Give back every record exactly, images excluded.
Provided records: Begin
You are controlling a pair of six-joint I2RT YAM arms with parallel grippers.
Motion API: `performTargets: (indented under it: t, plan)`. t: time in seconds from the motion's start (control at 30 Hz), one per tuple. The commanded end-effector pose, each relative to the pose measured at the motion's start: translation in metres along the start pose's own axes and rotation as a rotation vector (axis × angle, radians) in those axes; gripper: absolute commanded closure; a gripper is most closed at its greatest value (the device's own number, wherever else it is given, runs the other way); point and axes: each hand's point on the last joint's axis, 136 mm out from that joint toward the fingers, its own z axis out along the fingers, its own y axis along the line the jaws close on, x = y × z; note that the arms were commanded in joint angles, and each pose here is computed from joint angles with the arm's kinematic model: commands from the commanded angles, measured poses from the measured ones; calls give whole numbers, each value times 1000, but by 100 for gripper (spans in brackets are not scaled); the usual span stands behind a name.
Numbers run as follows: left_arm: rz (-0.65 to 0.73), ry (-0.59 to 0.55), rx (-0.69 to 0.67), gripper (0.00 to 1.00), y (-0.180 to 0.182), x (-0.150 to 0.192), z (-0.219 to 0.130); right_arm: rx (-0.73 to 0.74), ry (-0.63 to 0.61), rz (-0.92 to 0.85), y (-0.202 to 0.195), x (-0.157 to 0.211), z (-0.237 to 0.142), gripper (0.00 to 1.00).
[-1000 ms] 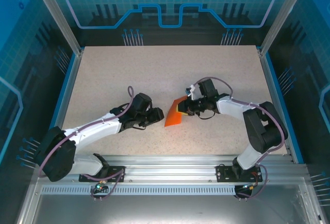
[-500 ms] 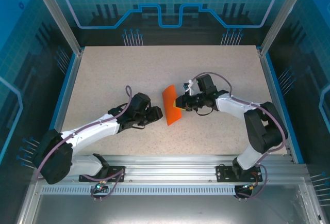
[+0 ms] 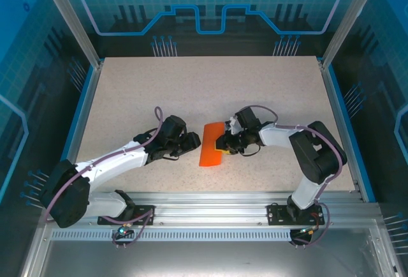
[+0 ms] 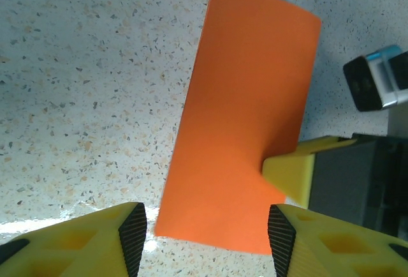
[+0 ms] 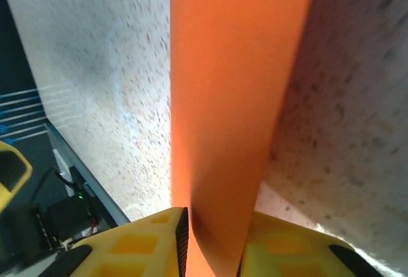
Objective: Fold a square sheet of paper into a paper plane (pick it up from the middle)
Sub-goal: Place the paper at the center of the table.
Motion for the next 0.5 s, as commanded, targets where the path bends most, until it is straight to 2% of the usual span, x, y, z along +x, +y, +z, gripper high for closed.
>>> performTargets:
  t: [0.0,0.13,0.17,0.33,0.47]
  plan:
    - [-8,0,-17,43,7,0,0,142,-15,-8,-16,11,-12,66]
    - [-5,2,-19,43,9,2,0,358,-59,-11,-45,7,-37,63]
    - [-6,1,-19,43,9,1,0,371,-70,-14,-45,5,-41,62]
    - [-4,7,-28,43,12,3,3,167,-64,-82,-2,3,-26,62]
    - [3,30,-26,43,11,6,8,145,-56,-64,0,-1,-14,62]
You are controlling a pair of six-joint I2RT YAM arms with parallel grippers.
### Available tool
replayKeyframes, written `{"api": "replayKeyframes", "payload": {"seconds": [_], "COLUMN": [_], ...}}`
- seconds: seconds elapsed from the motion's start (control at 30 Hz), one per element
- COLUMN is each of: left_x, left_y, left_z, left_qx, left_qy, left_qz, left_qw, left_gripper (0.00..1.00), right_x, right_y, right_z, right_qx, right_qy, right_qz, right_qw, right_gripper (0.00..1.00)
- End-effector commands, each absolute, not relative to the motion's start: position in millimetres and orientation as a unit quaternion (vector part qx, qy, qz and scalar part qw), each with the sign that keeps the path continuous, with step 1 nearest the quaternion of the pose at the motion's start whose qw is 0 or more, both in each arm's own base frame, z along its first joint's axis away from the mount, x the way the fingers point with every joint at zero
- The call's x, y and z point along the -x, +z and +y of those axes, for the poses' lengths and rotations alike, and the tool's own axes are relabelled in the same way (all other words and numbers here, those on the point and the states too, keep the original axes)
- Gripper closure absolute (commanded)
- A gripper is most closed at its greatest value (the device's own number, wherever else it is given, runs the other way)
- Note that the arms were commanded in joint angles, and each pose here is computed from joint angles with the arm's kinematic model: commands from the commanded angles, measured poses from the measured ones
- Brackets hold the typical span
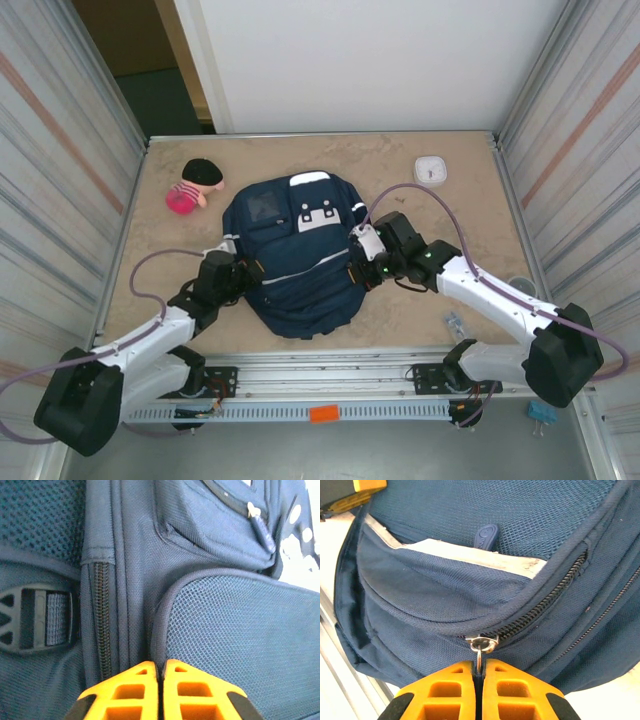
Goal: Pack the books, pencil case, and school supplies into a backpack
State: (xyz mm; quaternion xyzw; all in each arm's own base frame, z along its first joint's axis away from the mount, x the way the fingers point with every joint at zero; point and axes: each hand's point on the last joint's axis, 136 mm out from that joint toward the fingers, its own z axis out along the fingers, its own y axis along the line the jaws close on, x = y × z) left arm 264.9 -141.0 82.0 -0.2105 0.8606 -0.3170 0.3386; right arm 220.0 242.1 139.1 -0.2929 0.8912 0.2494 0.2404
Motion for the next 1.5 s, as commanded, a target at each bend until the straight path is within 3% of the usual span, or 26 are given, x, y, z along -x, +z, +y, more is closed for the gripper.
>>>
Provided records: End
Answer box:
You are controlling a pair of six-joint I2RT YAM arms with parallel grippers.
Motion API: `performTargets: (indented under it: t, plan)`. t: time in seconds from the motion's start (control at 30 Hz), one per tuple. The commanded end-effector pose, each relative to the pose measured at the motion's start: translation in metres along the start pose's own axes and rotation as a rotation vector (axis × angle, radians) in those axes; gripper: absolute commanded closure; a gripper is most closed at its greatest value (the device's own number, wherever else it is given, runs the other way); point and axes: each hand's point on the last joint's axis, 136 mm out from that joint toward the fingers, its own z axis out along the fingers, its own y axis along the line the jaws close on, x = y × z; note that the arms were commanded in joint angles, and each pose here is computed from joint angles with the arm's kinematic model: commands from the commanded angles, measured poses from the measured ones; calls give whole numbers, each value times 1000, but by 100 for gripper (spans in brackets are not scaled); the usual span stands behind a name.
Numbers run as follows: left_arm: rz (-0.65 to 0.73), ry (-0.59 to 0.55), rx (-0.69 to 0.67), gripper (0.00 to 1.00), y (-0.180 to 0.182), x (-0.150 to 0.192), z (-0.219 to 0.130); right_arm: rx (-0.73 to 0.74), ry (-0.63 to 0.61), rz (-0.92 to 0.85), y (-0.202 to 0.195), x (-0.157 to 0.211), z (-0.237 to 0.142), gripper (0.00 to 1.00).
[-1000 ms] 
[-500 ms] 
[+0 ms] 
[+0 ms] 
[+0 ms] 
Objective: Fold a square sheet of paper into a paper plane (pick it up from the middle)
Sub-goal: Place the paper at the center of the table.
Motion for the next 0.5 s, as commanded, targets where the path bends most, until it is straight to 2% of the usual span, x, y, z along +x, +y, +z, gripper high for closed.
>>> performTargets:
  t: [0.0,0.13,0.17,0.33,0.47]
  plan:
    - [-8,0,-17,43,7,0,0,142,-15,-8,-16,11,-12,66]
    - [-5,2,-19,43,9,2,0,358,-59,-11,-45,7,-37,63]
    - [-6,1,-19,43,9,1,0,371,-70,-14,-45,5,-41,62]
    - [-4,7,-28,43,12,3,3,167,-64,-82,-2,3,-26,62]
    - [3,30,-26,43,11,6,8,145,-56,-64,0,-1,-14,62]
You are controlling a pair of six-joint I2RT YAM arms with parallel grippers.
### Available tool
replayKeyframes, written `{"api": "replayKeyframes", "payload": {"seconds": [_], "COLUMN": [_], ...}}`
- seconds: seconds elapsed from the motion's start (control at 30 Hz), one per element
- COLUMN is each of: left_x, left_y, left_z, left_qx, left_qy, left_qz, left_qw, left_gripper (0.00..1.00), right_x, right_y, right_z, right_qx, right_qy, right_qz, right_qw, right_gripper (0.00..1.00)
- End-effector commands, each absolute, not relative to the motion's start: position in millimetres and orientation as a unit quaternion (vector part qx, qy, qz and scalar part qw), each with the sign that keeps the path continuous, with step 1 nearest the quaternion of the pose at the motion's start whose qw is 0 or more, both in each arm's own base frame, z along its first joint's axis away from the mount, x the way the fingers point with every joint at zero
- The call's x, y and z point along the -x, +z and +y of those axes, for the poses' lengths and rotations alike, and the tool's own axes are relabelled in the same way (all other words and numbers here, those on the point and the states too, keep the original axes)
- Gripper closure absolute (commanded)
- A gripper is most closed at its greatest value (the device's own number, wherever else it is given, runs the other way)
- Note that the arms were commanded in joint angles, and each pose here is computed from joint angles with the arm's kinematic model: commands from the commanded angles, measured poses from the measured ones
- Brackets hold the typical span
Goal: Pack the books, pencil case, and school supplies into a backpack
State: (xyz mm; quaternion xyzw; all in each arm's own base frame, z along its first joint's axis away from the mount, x the way the fingers point with every joint at zero; point and axes: each hand's point on the last joint's axis, 136 mm out from that joint toward the fingers, its own z axis out along the fingers, its own y axis along the line the jaws close on, x = y × z) left arm 264.9 -141.0 82.0 -0.2105 0.8606 -0.3170 0.3386; right arm 220.0 242.1 139.1 -0.2929 0.8912 0.2494 0.2404
Motion for the next 1.5 s, as commanded, a target at each bend until the straight path is within 3% of the usual span, or 26 are given, x, y, z along -x, +z, +y, more is closed for the gripper.
>>>

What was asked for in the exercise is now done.